Throughout the lifespan of this case, Petitioner has repeatedly filed voluminous and incoherent documents characteristic of a sovereign citizen, wherein she asserts that the Court does not have authority over her, that the laws prohibiting her offense conduct are illegitimate, and that evidence for her conviction was lacking, among other things. The Court tried to give Petitioner an adequate chance to present her claims in the first instance by allowing an extension of time for her to file documents, and by agreeing to review superfluous filings (Docs. 6, 11). Throughout the duration of the case, the Court also repeatedly issued cautionary warnings to Petitioner that if she continued a course of abundant and frivolous filings, she could ultimately be sanctioned for her conduct (Docs. 11, 18, 21, 23). Nevertheless, she persisted.

Petitioner's persistence adds up to nothing of value. She continues to bombard the Court with the same frivolous arguments. That she cannot or will not accept her conviction, and instead chooses to attack it by attempting to undermine the jurisdiction of the courts or the validity of the laws, is a pity. However, this Court's position has not changed. This case does not present legal or factual issues of a debatable nature. There are not infirmities in the evidence or the law that resulted in this Petitioner's conviction. Reasonable jurists could not differ on the appropriateness of the ultimate outcome. Accordingly, just as this Court declined to issue a certificate of appealability, this Court also DENIES Petitioner's request to proceed IFP on appeal.

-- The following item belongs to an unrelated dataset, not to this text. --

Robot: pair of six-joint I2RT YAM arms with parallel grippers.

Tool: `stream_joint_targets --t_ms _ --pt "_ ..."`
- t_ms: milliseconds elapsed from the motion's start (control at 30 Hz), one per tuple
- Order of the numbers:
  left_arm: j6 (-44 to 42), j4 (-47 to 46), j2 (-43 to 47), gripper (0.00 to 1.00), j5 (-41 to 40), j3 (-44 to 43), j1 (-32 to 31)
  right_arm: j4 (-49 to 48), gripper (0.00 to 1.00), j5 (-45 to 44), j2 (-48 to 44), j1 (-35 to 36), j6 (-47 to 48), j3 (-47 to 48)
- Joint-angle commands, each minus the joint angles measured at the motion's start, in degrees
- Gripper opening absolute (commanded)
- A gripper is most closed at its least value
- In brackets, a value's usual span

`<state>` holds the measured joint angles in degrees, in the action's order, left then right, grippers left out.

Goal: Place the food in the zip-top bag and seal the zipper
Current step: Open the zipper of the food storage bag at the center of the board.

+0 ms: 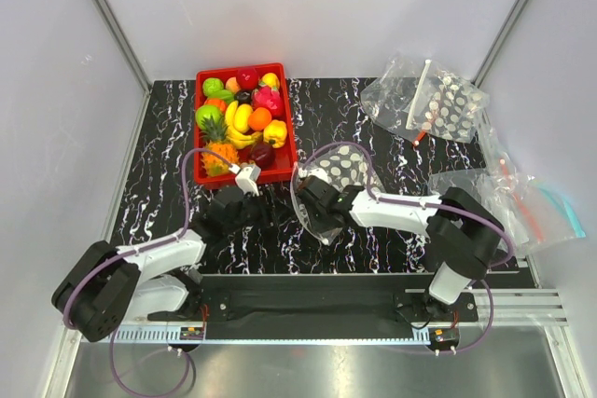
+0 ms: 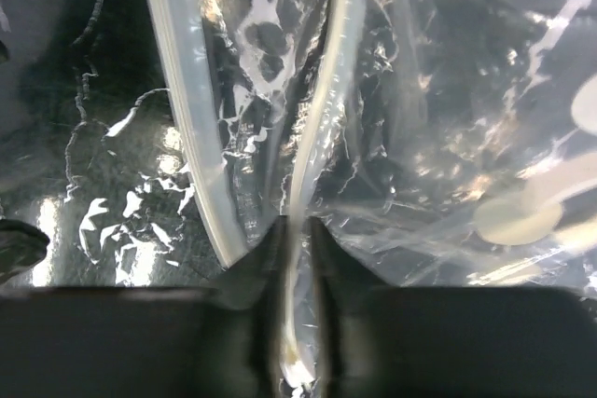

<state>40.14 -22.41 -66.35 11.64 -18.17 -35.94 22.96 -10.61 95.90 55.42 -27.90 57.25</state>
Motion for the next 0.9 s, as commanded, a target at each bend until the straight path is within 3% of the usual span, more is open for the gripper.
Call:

To the extent there are other matters still pending, such as Petitioner's Petition to Rescind the Executive Committee Order (Doc. 25), this Court finds that it lacks authority to address these pending matters in light of the Seventh Circuit's Order that all other proceedings shall be suspended pending a decision on Petitioner's IFP status (Dkt. txt. 31). Once the Appellate Court takes action in this matter, this Court will issue an order addressing Petitioner's pending motions (Docs. 24, 25, 26).

IT IS SO ORDERED.

FootNotes


1. The Seventh Circuit flagged this issue when it received the short record (See 7th Cir. PACER Case No. 17-3404, Doc. 2). "A preliminary review of the short record indicates that petitioner Cherron M. Phillips has not filed an appeal from the district court's entry of judgment on August 17, 2017, denying her § 2255 petition. Absent any paper that could be treated as a notice of appeal, see Smith v. Barry, 502 U.S. 244 (1992), and that was filed within 60 days of the judgment (and we see no such paper), this matter should not have been docketed as an appeal." (Id.).